The arguments around what libraries can and cannot do with the cataloging records that they create and then share has been an issue for well over 15 years now. Review of the WorldCat records policy also goes back to the mid 2000s. After announcing changes to its policy in the late 2000s, some in the community rebelled against the newly announced policy, while others supported the changes. This set in motion a new public group to review the data-sharing principles that surround the use of OCLC’s cataloging records, in response to a community petition launched by Elaine Sanchez. In 2009, OCLC launched a group that was tasked to “seek to understand today’s environment as it relates to the creation, use and transfer of data and articulate principles of shared data creation consonant with the values of the OCLC cooperative.” Shortly thereafter, a final report was issued and a new policy was released in 2010.

However, this didn’t end the conversations in the community; the question of the rights of OCLC members has been an ongoing issue that some are keen to press. The Program for Cooperative Cataloging issued a proposed policy statement on open cataloging records in January, outlining a middle ground for sharing of PCC-developed records. Another example: last year, ICOLC produced an internal report that, among other things, criticized OCLC for the costs and interoperability concerns of the records WorldCat aggregates, including limitations on what libraries and other vendors in this space can do with that data. OCLC responded privately, but based on the FAQ that accompanied the legal filing, one can surmise what its response was.

OCLC’s position is that it is working in the best interests of all libraries and does a tremendous service through its aggregation, enhancements, dissemination, and distribution of bibliographic records. Furthermore, it takes the surpluses that this business generates and invests heavily in other library services, tools, and research projects. Many have argued that OCLC is a positive force for libraries and library technology. Others have been more critical, particularly commercial players in this space.

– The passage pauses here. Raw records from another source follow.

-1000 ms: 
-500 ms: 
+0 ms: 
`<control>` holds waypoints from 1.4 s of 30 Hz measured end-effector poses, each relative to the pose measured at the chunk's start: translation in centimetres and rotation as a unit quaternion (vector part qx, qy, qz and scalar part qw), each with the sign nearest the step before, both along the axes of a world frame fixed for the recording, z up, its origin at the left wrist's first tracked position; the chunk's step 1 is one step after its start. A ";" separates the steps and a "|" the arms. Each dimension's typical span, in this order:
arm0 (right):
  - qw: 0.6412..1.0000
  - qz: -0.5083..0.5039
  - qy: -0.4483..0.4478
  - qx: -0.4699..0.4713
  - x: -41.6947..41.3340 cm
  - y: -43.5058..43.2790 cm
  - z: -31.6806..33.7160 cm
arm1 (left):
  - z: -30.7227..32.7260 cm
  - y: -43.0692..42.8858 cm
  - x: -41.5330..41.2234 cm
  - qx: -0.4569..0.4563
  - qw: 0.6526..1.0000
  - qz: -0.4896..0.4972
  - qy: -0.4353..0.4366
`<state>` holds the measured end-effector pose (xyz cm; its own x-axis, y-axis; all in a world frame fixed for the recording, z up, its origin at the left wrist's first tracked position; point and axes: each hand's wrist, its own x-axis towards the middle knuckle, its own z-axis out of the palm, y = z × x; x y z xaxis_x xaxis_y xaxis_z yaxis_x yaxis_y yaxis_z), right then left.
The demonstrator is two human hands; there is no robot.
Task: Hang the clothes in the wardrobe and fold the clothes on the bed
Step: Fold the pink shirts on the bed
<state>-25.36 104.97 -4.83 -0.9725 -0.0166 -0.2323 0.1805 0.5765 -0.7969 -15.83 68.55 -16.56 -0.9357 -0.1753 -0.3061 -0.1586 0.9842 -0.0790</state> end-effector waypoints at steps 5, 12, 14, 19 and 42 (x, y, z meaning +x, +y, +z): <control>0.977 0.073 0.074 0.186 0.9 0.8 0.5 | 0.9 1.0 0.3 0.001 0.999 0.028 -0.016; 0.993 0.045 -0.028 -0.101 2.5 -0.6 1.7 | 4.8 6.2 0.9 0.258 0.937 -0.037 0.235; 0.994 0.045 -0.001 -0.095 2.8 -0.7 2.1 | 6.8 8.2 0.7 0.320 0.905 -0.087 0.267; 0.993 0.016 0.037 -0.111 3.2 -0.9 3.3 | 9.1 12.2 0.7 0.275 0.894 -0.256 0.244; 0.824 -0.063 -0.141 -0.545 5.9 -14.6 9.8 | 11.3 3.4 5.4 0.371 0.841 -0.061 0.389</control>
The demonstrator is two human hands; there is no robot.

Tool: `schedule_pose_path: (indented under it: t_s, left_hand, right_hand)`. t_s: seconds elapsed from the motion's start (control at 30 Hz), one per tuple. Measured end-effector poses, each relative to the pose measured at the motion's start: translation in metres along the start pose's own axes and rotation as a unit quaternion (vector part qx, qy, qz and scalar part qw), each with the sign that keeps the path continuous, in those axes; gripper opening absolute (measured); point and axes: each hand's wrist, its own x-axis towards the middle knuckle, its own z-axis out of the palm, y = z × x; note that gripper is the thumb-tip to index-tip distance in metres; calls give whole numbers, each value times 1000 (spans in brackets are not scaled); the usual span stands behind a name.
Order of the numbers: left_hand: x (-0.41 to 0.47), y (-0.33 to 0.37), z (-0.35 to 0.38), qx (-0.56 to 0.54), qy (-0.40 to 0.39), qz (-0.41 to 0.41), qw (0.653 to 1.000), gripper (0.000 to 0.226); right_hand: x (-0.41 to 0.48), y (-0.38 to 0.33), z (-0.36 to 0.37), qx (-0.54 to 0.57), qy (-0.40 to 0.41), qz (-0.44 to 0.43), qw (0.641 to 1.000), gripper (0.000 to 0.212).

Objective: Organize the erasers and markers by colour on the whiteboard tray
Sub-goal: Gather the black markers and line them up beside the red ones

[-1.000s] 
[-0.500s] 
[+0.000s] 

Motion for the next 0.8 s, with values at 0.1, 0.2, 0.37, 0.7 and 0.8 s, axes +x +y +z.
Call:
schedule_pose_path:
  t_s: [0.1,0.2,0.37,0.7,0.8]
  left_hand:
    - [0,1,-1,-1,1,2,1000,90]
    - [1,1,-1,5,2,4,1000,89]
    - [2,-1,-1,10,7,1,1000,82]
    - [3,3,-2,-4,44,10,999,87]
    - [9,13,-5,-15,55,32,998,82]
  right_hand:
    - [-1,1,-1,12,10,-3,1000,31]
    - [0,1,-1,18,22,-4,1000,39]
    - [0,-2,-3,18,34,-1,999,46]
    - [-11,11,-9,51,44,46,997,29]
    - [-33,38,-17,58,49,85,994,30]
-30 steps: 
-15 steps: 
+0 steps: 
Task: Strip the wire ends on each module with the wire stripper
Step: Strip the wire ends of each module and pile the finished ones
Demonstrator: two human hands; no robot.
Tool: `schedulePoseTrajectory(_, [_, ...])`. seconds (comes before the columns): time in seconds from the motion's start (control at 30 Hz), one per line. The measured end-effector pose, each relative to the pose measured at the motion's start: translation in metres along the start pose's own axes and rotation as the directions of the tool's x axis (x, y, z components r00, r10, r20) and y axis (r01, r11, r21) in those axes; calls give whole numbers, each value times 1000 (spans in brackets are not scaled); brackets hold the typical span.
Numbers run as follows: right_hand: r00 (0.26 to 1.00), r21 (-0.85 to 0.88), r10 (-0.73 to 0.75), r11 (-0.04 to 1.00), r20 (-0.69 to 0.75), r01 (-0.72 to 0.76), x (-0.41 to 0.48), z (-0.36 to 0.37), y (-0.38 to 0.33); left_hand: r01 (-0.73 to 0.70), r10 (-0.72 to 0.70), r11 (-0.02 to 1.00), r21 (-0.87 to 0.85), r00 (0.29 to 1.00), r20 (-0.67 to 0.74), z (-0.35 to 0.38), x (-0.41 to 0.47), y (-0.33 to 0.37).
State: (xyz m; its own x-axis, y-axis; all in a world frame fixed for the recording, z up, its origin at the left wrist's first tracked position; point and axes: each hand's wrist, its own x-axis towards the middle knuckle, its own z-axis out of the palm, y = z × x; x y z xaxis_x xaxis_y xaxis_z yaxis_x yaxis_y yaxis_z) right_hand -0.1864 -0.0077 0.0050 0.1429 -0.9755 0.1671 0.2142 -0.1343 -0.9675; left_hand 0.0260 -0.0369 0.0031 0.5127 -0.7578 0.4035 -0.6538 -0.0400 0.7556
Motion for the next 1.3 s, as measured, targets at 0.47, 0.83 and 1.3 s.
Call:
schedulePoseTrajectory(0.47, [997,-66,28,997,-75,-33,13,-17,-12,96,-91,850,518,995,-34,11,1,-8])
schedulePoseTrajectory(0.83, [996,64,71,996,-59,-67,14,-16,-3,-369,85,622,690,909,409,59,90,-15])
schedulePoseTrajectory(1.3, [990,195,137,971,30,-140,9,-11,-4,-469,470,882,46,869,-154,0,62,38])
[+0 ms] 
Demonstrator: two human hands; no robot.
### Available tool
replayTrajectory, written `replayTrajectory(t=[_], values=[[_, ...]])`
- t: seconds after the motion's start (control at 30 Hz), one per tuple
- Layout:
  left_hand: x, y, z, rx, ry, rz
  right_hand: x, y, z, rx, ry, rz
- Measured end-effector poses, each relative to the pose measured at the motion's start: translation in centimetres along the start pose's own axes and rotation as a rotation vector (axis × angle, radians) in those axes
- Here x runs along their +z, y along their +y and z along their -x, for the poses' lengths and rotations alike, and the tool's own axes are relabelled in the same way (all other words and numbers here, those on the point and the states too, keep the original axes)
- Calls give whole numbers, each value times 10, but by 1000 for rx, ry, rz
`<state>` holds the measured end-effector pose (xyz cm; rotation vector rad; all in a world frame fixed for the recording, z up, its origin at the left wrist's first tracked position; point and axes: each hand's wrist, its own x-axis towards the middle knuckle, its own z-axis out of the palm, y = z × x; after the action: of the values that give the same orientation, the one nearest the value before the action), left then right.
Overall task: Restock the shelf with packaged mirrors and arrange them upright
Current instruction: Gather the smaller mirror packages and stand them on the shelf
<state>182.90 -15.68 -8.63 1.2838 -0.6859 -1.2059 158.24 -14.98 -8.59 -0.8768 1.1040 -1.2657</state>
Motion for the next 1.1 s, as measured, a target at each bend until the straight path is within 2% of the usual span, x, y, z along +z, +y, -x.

There have been a few entrants into this ecosystem seeking to crack OCLC’s control over the bibliographic data stream. For example, in 2010 SkyRiver, a small bibliographic data services company, launched a lawsuit alleging that OCLC was engaging in anti-competitive corporate behavior by exerting monopolistic control over library data exchange. Innovative Interfaces Inc (III) also joined the lawsuit, which was dropped when SkyRiver was acquired by III in 2013. The service continues to operate and, as part of the larger Clarivate organization, likely seeded the MetaDoor service, but Clarivate’s portfolio likely contains significant amounts of data from other sources. SkyRiver’s catalog service business is a fraction of the size of OCLC’s WorldCat, with roughly 70 million records, compared to WorldCat’s 500+ million according to the complaint. What to do with this resource and how to position the service seems to have been lurking behind the scenes as III, ExLibris, ProQuest, and now Clarivate have moved through their various merger activities, most likely because strings of corporate mergers can be quite distracting. The lack of a comprehensive, unified catalog of library holdings data is a gap in Clarivate’s library services technology stack. Clarivate might also argue that less interoperability would be needed in the world of library services if all of the technology was handled by a single provider. But this sole-source provision of all services, while appealing at first glance, would also put the community troublingly at the whims of that one provider.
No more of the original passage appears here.